In Victor’s day, pumpkins weren’t exactly the beloved culinary heirloom that they are today. If agricultural bulletins of the time are any indication, much of Oregon’s pumpkin crop was fed directly to hogs until about the 1910s.Web-Foot cookbook(1885), Oregon’s first cookbook, includes some pumpkin recipes, including that of Mrs. William Ladd’s pie, but it was probably a carryover from New England, whence the Ladds had emigrated. (Hers doesn’t include any pumpkin pie spices except ginger, which just goes to show that money can’t buy good taste.) The only other pumpkin pie recipe in this book is for a soup from Paris, the era’s epicenter of culinary trends, but back in New England, pumpkins had long been used for everything from beer, bread and custard to, according to “General History of Connecticut” by Samuel Peters (1829), “a substitute for anti-Christian tarts.”

Learn about the history of pumpkin pie in America on the Library of Congress Blog.

Fortunately, ornamental or heirloom pumpkin varieties, many of which were developed in the 19th century, are also deeply flavorful and incredibly easy to grow, as anyone with a compost pile and a pile of squash tripe can attest.
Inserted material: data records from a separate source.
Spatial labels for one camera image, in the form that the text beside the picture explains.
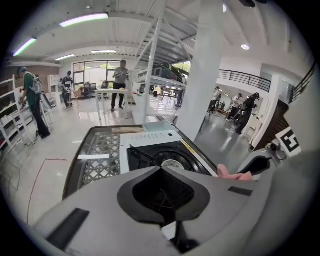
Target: backpack
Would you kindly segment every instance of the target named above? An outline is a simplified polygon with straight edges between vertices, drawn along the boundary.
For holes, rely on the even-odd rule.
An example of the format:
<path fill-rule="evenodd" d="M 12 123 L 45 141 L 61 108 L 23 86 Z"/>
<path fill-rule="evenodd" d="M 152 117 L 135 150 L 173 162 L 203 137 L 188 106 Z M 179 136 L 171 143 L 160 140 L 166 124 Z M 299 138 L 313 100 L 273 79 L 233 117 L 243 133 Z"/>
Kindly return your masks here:
<path fill-rule="evenodd" d="M 33 85 L 30 87 L 30 89 L 36 94 L 41 94 L 42 93 L 42 83 L 40 82 L 39 77 L 36 77 L 34 74 L 30 72 L 26 72 L 26 74 L 30 74 L 33 77 Z"/>

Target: label
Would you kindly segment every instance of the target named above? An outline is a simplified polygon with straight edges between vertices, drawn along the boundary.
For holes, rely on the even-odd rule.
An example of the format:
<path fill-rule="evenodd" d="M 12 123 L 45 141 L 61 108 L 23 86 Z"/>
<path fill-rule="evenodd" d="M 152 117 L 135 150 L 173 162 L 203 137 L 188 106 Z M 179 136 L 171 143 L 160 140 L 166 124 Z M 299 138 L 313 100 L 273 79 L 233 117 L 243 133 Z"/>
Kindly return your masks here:
<path fill-rule="evenodd" d="M 183 139 L 181 139 L 183 145 L 185 145 L 185 147 L 192 153 L 192 154 L 195 154 L 196 152 L 192 149 L 192 147 L 190 147 L 188 145 L 188 143 L 186 143 Z"/>

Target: fluorescent light
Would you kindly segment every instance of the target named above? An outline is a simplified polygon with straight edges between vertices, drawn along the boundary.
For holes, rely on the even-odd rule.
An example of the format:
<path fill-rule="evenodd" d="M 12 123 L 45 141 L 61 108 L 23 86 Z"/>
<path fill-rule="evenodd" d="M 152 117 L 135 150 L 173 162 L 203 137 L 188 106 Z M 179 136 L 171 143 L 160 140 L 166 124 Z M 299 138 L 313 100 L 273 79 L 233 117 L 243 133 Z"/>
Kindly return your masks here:
<path fill-rule="evenodd" d="M 71 26 L 71 25 L 74 25 L 77 23 L 81 23 L 81 22 L 108 19 L 108 17 L 109 16 L 107 13 L 90 14 L 90 15 L 85 15 L 85 16 L 81 16 L 78 18 L 69 19 L 67 21 L 60 23 L 60 26 L 65 28 L 65 27 L 68 27 L 68 26 Z"/>
<path fill-rule="evenodd" d="M 117 53 L 116 50 L 92 50 L 93 54 L 101 54 L 101 53 L 109 53 L 109 54 L 115 54 Z"/>
<path fill-rule="evenodd" d="M 21 54 L 25 49 L 27 49 L 30 45 L 32 45 L 35 41 L 37 41 L 37 39 L 35 38 L 31 38 L 29 41 L 27 41 L 26 43 L 24 43 L 24 45 L 22 45 L 14 54 L 13 56 L 18 56 L 19 54 Z"/>
<path fill-rule="evenodd" d="M 61 57 L 61 58 L 57 58 L 56 61 L 61 61 L 61 60 L 64 60 L 64 59 L 67 59 L 67 58 L 70 58 L 70 57 L 73 57 L 73 56 L 76 56 L 76 55 L 70 54 L 70 55 L 67 55 L 67 56 L 64 56 L 64 57 Z"/>
<path fill-rule="evenodd" d="M 241 45 L 241 48 L 246 51 L 250 49 L 249 45 L 246 45 L 246 44 Z"/>

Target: black pants
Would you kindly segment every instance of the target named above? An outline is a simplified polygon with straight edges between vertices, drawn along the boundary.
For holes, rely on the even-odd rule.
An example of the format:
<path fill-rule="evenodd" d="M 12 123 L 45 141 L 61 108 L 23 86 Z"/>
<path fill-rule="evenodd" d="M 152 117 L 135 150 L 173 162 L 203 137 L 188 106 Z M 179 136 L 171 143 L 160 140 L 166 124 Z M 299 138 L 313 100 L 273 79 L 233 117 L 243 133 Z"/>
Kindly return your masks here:
<path fill-rule="evenodd" d="M 235 117 L 235 115 L 237 113 L 237 109 L 238 109 L 237 107 L 234 107 L 234 106 L 231 107 L 231 112 L 229 113 L 229 115 L 227 117 L 228 120 Z"/>
<path fill-rule="evenodd" d="M 30 106 L 30 109 L 32 111 L 33 117 L 36 121 L 36 124 L 38 126 L 39 135 L 47 135 L 49 133 L 48 127 L 45 125 L 45 122 L 43 121 L 40 113 L 40 100 L 37 100 L 34 105 Z"/>
<path fill-rule="evenodd" d="M 120 88 L 126 88 L 126 84 L 125 84 L 125 83 L 117 83 L 117 82 L 115 82 L 115 83 L 113 84 L 113 89 L 120 89 Z M 118 94 L 118 93 L 113 93 L 113 94 L 112 94 L 111 107 L 112 107 L 113 109 L 115 108 L 115 105 L 116 105 L 117 94 Z M 120 97 L 119 107 L 121 107 L 121 106 L 122 106 L 122 102 L 124 101 L 124 95 L 123 95 L 123 94 L 120 94 L 119 97 Z"/>
<path fill-rule="evenodd" d="M 218 101 L 217 99 L 212 101 L 213 104 L 212 104 L 211 112 L 215 111 L 217 101 Z"/>
<path fill-rule="evenodd" d="M 251 116 L 251 112 L 244 112 L 243 117 L 241 118 L 241 121 L 240 121 L 240 125 L 235 130 L 237 134 L 242 133 L 242 130 L 246 127 L 247 123 L 249 122 L 250 116 Z"/>
<path fill-rule="evenodd" d="M 69 107 L 69 99 L 70 99 L 70 93 L 66 93 L 66 92 L 63 92 L 62 93 L 62 97 L 63 97 L 63 100 L 64 100 L 64 104 L 66 107 Z"/>

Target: metal railing
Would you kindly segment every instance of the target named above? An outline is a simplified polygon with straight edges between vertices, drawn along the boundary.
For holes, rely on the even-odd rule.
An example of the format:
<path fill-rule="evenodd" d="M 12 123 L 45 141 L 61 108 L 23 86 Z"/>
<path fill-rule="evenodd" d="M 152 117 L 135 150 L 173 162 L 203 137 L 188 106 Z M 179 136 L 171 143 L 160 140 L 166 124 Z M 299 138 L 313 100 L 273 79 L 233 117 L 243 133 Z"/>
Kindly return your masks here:
<path fill-rule="evenodd" d="M 304 92 L 307 85 L 310 83 L 311 77 L 315 72 L 315 67 L 316 67 L 316 62 L 313 63 L 309 72 L 302 79 L 302 81 L 293 89 L 289 103 L 296 101 L 300 97 L 300 95 Z"/>
<path fill-rule="evenodd" d="M 218 78 L 254 86 L 266 92 L 270 91 L 271 81 L 253 74 L 220 69 Z"/>

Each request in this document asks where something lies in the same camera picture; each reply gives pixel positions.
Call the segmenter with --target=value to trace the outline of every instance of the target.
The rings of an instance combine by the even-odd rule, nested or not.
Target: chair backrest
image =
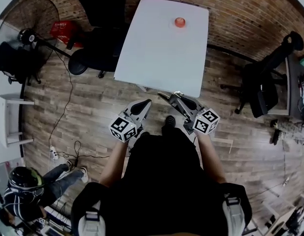
[[[298,33],[292,31],[289,35],[285,36],[278,48],[270,55],[266,56],[262,61],[258,62],[257,66],[260,67],[259,76],[262,77],[264,74],[276,69],[294,50],[301,51],[303,48],[304,42],[302,37]]]
[[[126,0],[79,0],[94,27],[120,28]]]

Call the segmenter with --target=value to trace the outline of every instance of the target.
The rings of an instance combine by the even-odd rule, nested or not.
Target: pedestal fan
[[[50,35],[54,22],[59,21],[56,6],[50,0],[24,0],[12,8],[0,27],[0,71],[9,82],[28,85],[53,50],[70,56],[55,47],[57,39]]]

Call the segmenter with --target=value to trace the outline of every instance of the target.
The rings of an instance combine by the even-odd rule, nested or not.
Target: person's right arm
[[[204,171],[216,182],[226,183],[226,177],[222,163],[215,152],[209,135],[195,130],[198,138],[201,160]]]

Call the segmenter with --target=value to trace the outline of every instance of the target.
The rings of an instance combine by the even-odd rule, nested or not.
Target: person
[[[88,182],[86,167],[72,171],[72,163],[53,168],[41,177],[33,168],[16,167],[9,176],[4,193],[4,205],[0,209],[0,220],[6,226],[15,224],[15,216],[23,221],[46,218],[46,206],[53,204],[66,189],[81,179]]]
[[[227,183],[210,137],[195,130],[202,169],[195,145],[175,126],[175,118],[168,116],[162,136],[143,133],[130,151],[123,177],[128,143],[117,142],[99,183],[89,183],[73,202],[76,236],[83,236],[79,223],[98,201],[100,223],[105,224],[105,234],[98,235],[227,236],[225,194],[239,200],[247,226],[252,212],[245,188]]]

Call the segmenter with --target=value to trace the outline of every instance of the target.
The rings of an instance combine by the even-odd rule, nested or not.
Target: wooden floor
[[[212,137],[227,180],[245,186],[253,207],[253,216],[262,221],[269,215],[261,205],[262,201],[280,207],[278,195],[293,202],[304,191],[304,145],[293,140],[271,145],[269,141],[274,130],[270,128],[270,121],[273,116],[255,119],[249,105],[241,115],[234,113],[239,103],[236,94],[219,87],[220,84],[240,84],[241,79],[233,64],[243,65],[244,61],[207,50],[205,74],[198,100],[221,116]],[[174,115],[178,126],[182,127],[183,117],[161,100],[156,90],[149,89],[143,93],[135,85],[115,81],[113,73],[106,74],[103,79],[98,79],[97,73],[88,69],[80,76],[71,76],[74,86],[71,101],[51,138],[51,144],[57,151],[74,154],[74,142],[79,140],[82,143],[80,154],[110,155],[116,140],[109,134],[107,126],[115,114],[119,114],[130,101],[137,99],[152,100],[152,108],[144,124],[150,133],[160,134],[160,128],[168,114]],[[24,146],[25,162],[44,174],[49,167],[54,166],[53,160],[49,162],[48,138],[63,113],[71,84],[62,61],[54,53],[42,68],[40,78],[40,85],[33,82],[32,86],[26,87],[25,97],[35,101],[35,106],[24,108],[23,129],[27,137],[34,137],[33,143]],[[151,156],[158,156],[157,151]],[[86,165],[92,180],[97,181],[106,162],[107,158],[87,157],[80,164]],[[282,183],[287,177],[290,177],[290,181],[283,187]],[[69,212],[82,188],[83,184],[78,183],[66,191],[58,209],[67,202],[66,211]]]

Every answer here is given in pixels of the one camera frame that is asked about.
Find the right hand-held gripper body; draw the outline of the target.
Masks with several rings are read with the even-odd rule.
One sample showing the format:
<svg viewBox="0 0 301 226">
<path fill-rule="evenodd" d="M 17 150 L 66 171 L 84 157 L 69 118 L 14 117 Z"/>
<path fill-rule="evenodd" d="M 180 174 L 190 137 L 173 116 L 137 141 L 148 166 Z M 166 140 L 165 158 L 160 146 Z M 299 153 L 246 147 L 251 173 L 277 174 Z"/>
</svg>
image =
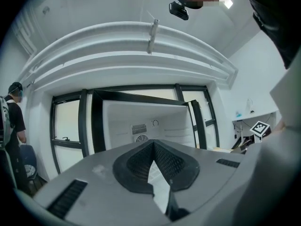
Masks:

Some old warty varieties, such as Galeux d’Eysines, have a face only a mother could love, but we say beauty is in the eye of the beholder. This fall, consider roasting or stewing the Jarrahdale or Cinderella pumpkin from your front porch before the squirrels tear them apart, and be sure to save the seeds for planting next summer.

Looking for pumpkins that are (almost) too pretty to eat? Discover Bloke in Portland, Bauman’s Farm and Garden in Gervais or Back Walters Farm in Maupin.

A red bowl filled with muhammara, surrounded by flatbread.

Muhammara is a perfect blend of fall ingredients and flavors.

Heather Arndt Anderson/OPB

This Syrian Roasted Red Pepper Dip typically uses nuts, but we love it with hazelnuts too. It’s not that far from left field, since the dish is also common in Turkey, which produces the majority of hazelnuts in the world. Makes about 1 ½ cups.


  • 2 pot roasted red peppers in olive oil, drained (or 2 roasted red peppers, seeded and peeled)
  • ½ cup soft breadcrumbs (fresh)
  • ½ cup chopped toasted Oregon hazelnuts
  • 1 clove garlic, minced
  • 2 teaspoons pomegranate molasses
  • ½ teaspoon cumin
  • ½ teaspoon of Aleppo pepper or urfa biber or ¼ teaspoon of cayenne pepper
  • ½ teaspoon of sumac
  • 1 teaspoon of salt
  • 2 tablespoons olive oil


In the bowl of a food processor, blend the ingredients until a coarse paste forms, adding more oil as needed to achieve your desired consistency. Alternatively, you can grind it using a mortar and pestle, which if we’re being honest sounds a lot more rocket science and seasonal. Transfer to a serving bowl, drizzle with a little olive oil and pomegranate molasses and add another pinch of Aleppo pepper if desired. Serve with warm flatbreads and your other favorite meze dishes.